I am trying to calculate row percentages by demographics of various score levels--in my data, that would be what % of white people (or % of black people, or % male, or % who have education level 2, and so on) have a score of 0 (or 1, 2, or 3)--and then use that to create a big plot.
So in my example data below, 8.33% of race == 1 (which is white) have a score of 0, 25% have a score of 1, 25% have a score of 2, and 41.67% have a score of 3.
Then the ultimate end goal would be to get some type of bar plot where the 4 levels of 'score' are across the x axis, and the various comparisons of demographics run down the y axis. Something that looks visually sort of like this, but with the levels of 'score' across the top instead of education levels: .
I already have some code to make the actual figure, which I've done in other instances but with externally/already-calculated percentages:
ggplot(data, aes(x = percent, y = category, fill = group)) +
geom_col(orientation = "y", width = .9) +
facet_grid(group~score_var,
scales = "free_y", space = "free_y") +
labs(title = "Demographic breakdown of 'Score'") +
theme_bw()
I am just struggling to figure out the best way to calculate these row percentages, presumably using group_by()
and summarize
and then storing or configuring them in a way that they can be plotted. Thank you.

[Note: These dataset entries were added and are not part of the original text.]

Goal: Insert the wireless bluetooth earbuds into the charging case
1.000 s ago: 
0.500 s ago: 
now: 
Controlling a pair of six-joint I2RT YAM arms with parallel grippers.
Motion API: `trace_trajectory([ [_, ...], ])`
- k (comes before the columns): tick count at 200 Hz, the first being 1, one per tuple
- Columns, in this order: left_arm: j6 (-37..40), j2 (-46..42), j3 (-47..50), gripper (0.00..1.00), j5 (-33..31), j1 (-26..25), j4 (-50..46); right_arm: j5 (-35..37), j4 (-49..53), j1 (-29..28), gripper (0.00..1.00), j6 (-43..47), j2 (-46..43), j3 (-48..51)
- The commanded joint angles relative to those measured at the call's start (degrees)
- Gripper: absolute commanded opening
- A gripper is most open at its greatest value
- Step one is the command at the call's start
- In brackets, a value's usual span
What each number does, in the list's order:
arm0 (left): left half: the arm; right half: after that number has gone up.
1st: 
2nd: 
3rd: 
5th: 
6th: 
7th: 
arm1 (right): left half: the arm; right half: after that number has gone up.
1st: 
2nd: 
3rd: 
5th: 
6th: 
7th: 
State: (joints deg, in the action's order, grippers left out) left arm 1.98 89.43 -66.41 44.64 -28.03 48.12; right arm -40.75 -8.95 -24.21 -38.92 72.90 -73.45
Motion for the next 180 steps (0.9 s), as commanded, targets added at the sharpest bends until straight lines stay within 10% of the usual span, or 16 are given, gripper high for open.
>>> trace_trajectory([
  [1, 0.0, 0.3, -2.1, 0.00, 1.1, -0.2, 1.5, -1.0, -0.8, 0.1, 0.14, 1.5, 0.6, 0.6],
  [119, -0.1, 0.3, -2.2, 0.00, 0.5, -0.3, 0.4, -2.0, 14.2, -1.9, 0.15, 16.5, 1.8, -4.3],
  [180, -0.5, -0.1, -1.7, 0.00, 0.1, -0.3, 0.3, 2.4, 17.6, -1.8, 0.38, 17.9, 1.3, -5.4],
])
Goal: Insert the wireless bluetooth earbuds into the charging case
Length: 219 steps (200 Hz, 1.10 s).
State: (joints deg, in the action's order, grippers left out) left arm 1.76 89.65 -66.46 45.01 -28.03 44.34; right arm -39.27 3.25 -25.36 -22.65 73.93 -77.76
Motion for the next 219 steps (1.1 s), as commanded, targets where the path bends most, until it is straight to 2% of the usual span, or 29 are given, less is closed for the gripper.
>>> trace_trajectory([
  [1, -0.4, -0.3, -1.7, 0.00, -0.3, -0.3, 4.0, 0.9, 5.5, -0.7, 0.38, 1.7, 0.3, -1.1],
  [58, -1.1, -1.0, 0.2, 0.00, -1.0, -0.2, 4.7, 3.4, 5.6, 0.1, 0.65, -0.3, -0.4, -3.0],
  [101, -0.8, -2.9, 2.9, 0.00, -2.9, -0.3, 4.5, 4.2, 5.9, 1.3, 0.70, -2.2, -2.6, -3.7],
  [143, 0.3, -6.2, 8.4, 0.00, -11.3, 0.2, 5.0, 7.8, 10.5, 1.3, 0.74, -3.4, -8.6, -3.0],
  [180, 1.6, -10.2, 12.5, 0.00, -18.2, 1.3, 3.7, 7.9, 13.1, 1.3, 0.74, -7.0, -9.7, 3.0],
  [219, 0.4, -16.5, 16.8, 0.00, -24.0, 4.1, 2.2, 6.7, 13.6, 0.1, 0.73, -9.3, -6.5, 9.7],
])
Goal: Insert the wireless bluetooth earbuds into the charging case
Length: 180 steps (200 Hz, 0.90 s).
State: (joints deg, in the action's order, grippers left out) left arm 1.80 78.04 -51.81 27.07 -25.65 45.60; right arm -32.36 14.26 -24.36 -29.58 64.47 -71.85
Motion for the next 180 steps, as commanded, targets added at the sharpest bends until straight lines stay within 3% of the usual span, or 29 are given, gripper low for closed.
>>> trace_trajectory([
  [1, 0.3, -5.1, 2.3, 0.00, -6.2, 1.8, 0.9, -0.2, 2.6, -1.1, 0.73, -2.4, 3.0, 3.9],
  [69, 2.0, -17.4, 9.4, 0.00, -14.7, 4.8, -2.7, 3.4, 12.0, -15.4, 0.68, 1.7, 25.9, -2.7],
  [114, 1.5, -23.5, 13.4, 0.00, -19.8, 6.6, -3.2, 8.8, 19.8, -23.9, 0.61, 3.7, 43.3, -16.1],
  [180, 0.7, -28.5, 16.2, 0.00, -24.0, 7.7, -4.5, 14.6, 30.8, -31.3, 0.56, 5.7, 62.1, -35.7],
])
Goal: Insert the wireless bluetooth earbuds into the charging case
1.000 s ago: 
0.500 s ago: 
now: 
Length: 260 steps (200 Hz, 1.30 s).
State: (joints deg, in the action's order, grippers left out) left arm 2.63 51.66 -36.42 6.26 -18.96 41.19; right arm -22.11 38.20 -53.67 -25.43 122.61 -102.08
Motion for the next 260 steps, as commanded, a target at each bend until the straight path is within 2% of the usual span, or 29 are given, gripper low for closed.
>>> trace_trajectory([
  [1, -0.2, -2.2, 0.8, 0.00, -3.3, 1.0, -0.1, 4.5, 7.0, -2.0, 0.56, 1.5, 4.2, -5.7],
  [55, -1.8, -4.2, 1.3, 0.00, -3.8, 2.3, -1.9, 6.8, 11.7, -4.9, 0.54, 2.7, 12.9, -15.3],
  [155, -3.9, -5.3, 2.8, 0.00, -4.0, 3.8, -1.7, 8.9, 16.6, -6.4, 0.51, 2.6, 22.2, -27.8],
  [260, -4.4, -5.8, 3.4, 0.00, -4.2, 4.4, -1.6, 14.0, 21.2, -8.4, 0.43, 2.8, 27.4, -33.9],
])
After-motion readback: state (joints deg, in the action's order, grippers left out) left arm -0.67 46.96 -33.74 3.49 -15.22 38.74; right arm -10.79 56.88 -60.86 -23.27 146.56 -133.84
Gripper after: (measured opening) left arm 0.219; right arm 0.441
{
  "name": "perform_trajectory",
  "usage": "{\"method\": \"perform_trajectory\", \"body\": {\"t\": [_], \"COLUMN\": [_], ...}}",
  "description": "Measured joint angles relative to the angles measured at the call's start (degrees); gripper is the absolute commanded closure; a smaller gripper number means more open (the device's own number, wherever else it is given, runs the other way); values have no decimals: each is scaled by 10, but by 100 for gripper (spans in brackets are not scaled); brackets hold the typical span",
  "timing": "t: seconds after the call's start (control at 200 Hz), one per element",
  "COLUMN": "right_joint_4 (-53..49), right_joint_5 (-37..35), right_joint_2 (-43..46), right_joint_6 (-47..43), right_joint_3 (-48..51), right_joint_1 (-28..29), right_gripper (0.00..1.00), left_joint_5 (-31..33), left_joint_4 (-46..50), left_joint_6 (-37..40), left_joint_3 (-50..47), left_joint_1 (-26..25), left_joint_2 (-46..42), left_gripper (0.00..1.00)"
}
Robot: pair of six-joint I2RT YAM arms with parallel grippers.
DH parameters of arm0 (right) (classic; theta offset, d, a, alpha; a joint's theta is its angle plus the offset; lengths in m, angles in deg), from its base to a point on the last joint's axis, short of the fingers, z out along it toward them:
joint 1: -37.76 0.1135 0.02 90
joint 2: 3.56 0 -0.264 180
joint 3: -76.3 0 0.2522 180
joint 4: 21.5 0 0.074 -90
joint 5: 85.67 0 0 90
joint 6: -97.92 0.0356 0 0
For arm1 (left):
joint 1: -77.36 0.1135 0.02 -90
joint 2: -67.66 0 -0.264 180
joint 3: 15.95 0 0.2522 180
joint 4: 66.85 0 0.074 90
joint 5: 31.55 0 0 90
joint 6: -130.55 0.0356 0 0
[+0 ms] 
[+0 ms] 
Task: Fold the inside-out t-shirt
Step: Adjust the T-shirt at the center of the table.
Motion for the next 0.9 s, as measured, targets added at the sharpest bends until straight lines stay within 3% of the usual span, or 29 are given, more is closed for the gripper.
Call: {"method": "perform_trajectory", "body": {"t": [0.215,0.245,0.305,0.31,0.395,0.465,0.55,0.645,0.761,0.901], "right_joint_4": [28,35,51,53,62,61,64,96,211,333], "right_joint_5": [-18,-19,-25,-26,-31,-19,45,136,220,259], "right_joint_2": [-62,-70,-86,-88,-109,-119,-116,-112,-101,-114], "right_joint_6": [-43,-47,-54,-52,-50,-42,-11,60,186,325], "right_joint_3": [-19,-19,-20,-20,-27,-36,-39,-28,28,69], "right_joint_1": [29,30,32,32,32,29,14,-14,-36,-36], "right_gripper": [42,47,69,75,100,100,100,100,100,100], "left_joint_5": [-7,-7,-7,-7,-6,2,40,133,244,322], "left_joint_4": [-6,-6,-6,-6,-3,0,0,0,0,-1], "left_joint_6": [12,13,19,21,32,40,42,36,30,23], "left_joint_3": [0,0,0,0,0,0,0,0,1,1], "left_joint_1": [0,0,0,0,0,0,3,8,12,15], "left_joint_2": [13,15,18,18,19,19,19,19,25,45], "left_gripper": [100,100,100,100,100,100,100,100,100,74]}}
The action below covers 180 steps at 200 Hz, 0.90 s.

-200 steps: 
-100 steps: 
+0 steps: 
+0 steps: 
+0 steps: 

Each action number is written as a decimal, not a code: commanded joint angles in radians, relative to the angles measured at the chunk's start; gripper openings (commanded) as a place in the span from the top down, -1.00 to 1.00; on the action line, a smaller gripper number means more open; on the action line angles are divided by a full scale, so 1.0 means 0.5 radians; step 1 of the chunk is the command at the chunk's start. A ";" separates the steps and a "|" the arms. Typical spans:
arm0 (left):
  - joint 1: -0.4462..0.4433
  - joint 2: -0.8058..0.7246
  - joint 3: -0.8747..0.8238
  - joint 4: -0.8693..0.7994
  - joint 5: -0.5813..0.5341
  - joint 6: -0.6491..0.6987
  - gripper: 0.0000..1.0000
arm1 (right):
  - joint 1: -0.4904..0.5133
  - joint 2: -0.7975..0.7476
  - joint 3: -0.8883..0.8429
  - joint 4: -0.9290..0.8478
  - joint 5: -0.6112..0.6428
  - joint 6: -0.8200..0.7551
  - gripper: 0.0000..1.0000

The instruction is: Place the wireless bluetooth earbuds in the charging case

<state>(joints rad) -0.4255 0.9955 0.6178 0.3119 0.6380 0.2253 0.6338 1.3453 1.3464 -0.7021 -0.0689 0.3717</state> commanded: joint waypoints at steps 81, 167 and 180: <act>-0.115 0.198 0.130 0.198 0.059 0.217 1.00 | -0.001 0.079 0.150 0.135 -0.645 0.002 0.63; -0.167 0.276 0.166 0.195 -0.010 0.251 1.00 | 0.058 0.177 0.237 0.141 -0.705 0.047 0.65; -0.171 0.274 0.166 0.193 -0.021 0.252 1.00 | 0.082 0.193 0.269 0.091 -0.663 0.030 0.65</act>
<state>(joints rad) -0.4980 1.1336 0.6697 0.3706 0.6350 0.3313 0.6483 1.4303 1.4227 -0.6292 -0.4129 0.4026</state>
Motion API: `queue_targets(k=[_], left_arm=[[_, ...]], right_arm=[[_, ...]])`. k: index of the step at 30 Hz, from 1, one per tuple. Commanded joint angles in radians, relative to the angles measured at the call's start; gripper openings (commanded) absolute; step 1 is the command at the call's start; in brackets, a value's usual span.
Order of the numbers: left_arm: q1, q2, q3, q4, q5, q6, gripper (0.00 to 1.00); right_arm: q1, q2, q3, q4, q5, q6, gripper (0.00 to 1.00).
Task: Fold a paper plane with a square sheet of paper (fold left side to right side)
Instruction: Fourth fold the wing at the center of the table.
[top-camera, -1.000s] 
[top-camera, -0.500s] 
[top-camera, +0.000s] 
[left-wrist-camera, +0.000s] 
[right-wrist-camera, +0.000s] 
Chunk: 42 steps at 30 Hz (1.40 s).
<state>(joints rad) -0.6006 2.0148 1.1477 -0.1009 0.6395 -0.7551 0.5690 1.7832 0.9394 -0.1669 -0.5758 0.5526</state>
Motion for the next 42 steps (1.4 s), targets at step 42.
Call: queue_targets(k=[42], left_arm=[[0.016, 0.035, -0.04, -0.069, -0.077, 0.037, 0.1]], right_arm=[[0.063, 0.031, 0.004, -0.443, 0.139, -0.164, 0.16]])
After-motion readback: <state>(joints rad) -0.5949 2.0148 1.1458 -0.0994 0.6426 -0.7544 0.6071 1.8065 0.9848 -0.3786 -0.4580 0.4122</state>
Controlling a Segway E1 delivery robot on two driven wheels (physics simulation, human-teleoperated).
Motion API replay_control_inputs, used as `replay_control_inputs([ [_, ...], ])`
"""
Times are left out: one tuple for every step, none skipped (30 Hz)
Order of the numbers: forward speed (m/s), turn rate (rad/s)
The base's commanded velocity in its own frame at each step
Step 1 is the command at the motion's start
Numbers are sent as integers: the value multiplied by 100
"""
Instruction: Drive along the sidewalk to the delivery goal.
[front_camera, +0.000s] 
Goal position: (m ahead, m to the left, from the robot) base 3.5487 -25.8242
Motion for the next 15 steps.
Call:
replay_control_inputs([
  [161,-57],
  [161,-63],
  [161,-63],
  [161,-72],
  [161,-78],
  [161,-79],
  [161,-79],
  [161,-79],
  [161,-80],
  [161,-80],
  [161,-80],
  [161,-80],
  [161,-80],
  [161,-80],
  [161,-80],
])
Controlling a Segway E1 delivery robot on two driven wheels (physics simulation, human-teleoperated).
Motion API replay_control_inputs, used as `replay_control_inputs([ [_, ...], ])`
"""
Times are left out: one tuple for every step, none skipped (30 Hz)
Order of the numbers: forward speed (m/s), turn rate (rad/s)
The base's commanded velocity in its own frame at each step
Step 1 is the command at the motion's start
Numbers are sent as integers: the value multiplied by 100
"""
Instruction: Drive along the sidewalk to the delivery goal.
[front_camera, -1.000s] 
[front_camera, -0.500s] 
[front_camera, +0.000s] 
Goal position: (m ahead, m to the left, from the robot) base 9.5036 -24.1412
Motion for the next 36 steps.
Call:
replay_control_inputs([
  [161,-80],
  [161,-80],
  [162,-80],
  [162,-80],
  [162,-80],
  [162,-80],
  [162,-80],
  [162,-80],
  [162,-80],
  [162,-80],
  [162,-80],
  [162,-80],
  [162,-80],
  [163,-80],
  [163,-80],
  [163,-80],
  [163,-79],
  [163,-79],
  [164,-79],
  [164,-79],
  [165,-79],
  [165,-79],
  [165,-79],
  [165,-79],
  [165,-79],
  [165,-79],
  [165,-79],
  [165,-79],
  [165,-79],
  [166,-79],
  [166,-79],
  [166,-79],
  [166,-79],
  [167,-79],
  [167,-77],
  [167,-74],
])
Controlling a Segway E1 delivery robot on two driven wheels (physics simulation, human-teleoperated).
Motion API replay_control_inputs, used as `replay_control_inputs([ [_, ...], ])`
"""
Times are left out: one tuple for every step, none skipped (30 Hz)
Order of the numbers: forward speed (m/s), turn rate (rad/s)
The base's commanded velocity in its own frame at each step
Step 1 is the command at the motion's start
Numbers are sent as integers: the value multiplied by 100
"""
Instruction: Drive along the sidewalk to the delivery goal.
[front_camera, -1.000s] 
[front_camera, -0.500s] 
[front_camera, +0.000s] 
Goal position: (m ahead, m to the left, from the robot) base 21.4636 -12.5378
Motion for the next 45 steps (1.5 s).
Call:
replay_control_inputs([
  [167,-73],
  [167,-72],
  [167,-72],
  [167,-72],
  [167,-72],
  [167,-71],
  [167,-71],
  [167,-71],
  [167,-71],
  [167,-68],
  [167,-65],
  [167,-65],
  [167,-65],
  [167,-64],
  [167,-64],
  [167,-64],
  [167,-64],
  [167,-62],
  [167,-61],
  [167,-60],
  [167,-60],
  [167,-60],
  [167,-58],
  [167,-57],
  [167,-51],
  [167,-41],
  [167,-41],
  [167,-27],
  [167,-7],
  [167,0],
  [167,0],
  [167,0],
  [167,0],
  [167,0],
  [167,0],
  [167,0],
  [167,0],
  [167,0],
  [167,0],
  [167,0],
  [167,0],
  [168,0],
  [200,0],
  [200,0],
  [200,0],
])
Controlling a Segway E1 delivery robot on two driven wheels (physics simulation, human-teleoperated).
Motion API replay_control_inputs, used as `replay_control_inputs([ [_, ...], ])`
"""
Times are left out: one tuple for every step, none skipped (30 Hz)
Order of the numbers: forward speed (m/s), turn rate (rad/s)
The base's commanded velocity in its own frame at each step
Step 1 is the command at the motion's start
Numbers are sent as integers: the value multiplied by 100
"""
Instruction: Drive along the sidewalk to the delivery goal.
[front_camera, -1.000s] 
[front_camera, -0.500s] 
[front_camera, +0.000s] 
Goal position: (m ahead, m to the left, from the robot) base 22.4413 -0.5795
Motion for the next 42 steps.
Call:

d <- structure(list(race = c(1, 1, 2, 2, 3, 3, 1, 1, 2, 2, 3, 3, 1,
1, 2, 2, 3, 3, 1, 1, 2, 2, 3, 3, 1, 1, 2, 2, 3, 3, 1, 1, 2, 2,
3, 3), gender = c(0, 1, 0, 1, 0, 1, 1, 1, 0, 0, 0, 0, 1, 0, 1,
0, 1, 1, 1, 0, 0, 0, 0, 1, 1, 1, 0, 0, 0, 0, 1, 0, 1, 0, 1, 1
), education = c(1, 3, 3, 2, 1, 3, 2, 3, 4, 4, 2, 3, 3, 2, 3,
4, 1, 3, 1, 3, 3, 2, 1, 3, 2, 3, 4, 4, 2, 3, 3, 2, 3, 4, 1, 3
), score = c(1, 2, 2, 1, 2, 3, 3, 2, 0, 0, 1, 2, 1, 3, 0, 0,
3, 3, 3, 3, 3, 3, 3, 3, 2, 1, 2, 3, 1, 3, 3, 0, 1, 2, 2, 0)), row.names = c(NA,
-36L), spec = structure(list(cols = list(race = structure(list(), class = c("collector_double",
"collector")), gender = structure(list(), class = c("collector_double",
"collector")), education = structure(list(), class = c("collector_double",
"collector")), score = structure(list(), class = c("collector_double",
"collector"))), default = structure(list(), class = c("collector_guess",
"collector")), delim = ","), class = "col_spec"), problems = <pointer: 0x000001bd978b0df0>, class = c("spec_tbl_df",
"tbl_df", "tbl", "data.frame"))